D8 in D16

This article is about a particular subgroup in a group, up to equivalence of subgroups (i.e., an isomorphism of groups that induces the corresponding isomorphism of subgroups). The subgroup is (up to isomorphism) dihedral group:D8 and the group is (up to isomorphism) dihedral group:D16 (see subgroup structure of dihedral group:D16).
The subgroup is a normal subgroup and the quotient group is isomorphic to cyclic group:Z2.
VIEW: Group-subgroup pairs with the same subgroup part | Group-subgroup pairs with the same group part| Group-subgroup pairs with the same quotient part | All pages on particular subgroups in groups

Definition

Here, ${\displaystyle G}$ is the dihedral group:D16, the dihedral group of order sixteen (and hence, degree eight). We use here the presentation:

${\displaystyle G:=\langle a,x\mid a^{8}=x^{2}=e,xax=a^{-1}\rangle }$

${\displaystyle G}$ has 16 elements:

${\displaystyle \!\{e,a,a^{2},a^{3},a^{4},a^{5},a^{6},a^{7},x,ax,a^{2}x,a^{3}x,a^{4}x,a^{5}x,a^{6}x,a^{7}x\}}$

The subgroups ${\displaystyle H_{1}}$ and ${\displaystyle H_{2}}$ of interest are:

${\displaystyle \!H_{1}=\{e,a^{2},a^{4},a^{6},x,a^{2}x,a^{4}x,a^{6}x\},\qquad H_{2}=\{e,a^{2},a^{4},a^{6},ax,a^{3}x,a^{5}x,a^{7}x\}}$

Both subgroups are normal but are related by the outer automorphism class of ${\displaystyle a\mapsto a,x\mapsto ax}$.

Cosets

Both subgroups has index two and are normal subgroup (See index two implies normal), so left cosets coincide with right cosets.

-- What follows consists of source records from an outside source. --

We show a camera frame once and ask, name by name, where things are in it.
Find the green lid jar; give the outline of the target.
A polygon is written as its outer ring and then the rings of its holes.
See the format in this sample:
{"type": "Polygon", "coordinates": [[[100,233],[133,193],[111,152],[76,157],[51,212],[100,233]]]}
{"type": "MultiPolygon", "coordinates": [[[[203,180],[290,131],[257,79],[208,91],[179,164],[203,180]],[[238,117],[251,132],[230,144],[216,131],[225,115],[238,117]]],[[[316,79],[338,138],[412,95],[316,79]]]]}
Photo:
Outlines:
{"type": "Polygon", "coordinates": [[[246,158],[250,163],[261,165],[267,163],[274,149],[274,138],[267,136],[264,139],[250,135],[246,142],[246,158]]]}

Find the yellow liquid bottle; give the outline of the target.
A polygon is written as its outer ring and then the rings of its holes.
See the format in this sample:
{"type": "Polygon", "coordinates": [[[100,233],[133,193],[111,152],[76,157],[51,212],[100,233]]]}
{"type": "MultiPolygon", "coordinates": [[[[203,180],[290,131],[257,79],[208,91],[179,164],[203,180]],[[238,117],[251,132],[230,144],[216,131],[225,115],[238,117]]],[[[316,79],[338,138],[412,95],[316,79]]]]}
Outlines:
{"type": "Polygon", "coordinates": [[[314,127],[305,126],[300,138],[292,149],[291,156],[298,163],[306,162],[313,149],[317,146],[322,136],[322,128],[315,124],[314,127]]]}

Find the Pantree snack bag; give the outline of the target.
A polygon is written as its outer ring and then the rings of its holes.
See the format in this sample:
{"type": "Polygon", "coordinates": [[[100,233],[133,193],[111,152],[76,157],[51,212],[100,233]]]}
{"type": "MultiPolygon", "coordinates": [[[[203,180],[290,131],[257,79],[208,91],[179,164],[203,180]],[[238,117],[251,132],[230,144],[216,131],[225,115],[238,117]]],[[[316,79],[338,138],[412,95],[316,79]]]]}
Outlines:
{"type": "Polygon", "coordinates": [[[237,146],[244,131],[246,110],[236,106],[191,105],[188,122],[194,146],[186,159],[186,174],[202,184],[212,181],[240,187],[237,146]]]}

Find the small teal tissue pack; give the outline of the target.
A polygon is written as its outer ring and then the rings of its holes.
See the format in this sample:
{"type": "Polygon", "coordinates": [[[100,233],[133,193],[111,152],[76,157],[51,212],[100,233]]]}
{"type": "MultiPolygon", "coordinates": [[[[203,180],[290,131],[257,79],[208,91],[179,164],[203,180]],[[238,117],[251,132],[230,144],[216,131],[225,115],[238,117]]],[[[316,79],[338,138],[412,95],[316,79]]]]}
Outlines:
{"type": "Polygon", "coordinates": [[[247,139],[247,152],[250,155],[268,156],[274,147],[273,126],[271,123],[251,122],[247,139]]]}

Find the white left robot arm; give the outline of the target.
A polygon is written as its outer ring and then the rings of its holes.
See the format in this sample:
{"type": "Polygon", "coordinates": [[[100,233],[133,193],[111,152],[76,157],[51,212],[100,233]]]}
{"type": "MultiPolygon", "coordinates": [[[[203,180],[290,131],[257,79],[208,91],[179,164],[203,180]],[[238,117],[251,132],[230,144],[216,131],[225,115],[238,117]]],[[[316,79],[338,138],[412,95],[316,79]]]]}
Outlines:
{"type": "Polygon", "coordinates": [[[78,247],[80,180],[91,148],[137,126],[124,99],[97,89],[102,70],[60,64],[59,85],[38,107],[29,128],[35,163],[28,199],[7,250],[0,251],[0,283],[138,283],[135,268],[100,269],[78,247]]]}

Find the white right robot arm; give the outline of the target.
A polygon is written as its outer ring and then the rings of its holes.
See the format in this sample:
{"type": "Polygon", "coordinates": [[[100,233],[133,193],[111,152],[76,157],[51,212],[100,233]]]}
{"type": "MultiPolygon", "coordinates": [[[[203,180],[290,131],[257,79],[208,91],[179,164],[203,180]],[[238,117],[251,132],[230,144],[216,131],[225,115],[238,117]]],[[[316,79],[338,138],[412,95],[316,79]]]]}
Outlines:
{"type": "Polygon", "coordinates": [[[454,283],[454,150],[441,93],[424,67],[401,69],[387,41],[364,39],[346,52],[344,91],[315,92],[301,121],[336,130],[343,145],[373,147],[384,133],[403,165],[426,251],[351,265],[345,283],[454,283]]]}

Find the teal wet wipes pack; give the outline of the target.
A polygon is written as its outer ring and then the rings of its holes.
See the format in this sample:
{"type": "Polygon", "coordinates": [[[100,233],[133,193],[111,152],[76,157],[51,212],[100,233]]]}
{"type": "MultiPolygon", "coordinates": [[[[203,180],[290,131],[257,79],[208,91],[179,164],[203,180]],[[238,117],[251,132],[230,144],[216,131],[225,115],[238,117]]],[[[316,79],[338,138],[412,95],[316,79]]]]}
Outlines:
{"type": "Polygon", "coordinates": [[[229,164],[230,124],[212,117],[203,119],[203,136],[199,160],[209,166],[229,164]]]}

The cosets of ${\displaystyle H_{1}}$ are:

${\displaystyle \!H_{1}=\{e,a^{2},a^{4},a^{6},x,a^{2}x,a^{4}x,a^{6}x\},G\setminus H_{1}=\{a,a^{3},a^{5},a^{7},ax,a^{3}x,a^{5}x,a^{7}x\}}$

The cosets of ${\displaystyle H_{2}}$ are:

${\displaystyle H_{2}=\{e,a^{2},a^{4},a^{6},ax,a^{3}x,a^{5}x,a^{7}x\},G\setminus H_{2}=\{a,a^{3},a^{5},a^{7},x,a^{2}x,a^{4}x,a^{6}x\}}$

Arithmetic functions

Subgroup properties

Invariance under automorphisms and endomorphisms

Property	Meaning	Satisfied?	Explanation
normal subgroup	invariant under inner automorphisms	Yes	index two implies normal
characteristic subgroup	invariant under all automorphisms	No	The automorphism ${\displaystyle a\mapsto a,x\mapsto ax}$ interchanges ${\displaystyle H_{1}}$ and ${\displaystyle H_{2}}$.
fully invariant subgroup	invariant under all endomorphisms	No	(follows from not being characteristic)
isomorph-free subgroup	no other isomorphic subgroup	No	The two subgroups ${\displaystyle H_{1},H_{2}}$ are isomorphic.
isomorph-automorphic subgroup	all isomorphic subgroups are automorphic subgroups	Yes	${\displaystyle H_{1},H_{2}}$ are the only subgroups isomorphic to dihedral group:D8.
potentially fully invariant subgroup	fully invariant subgroup inside a possibly bigger group	No	See D8 is not potentially fully invariant in D16.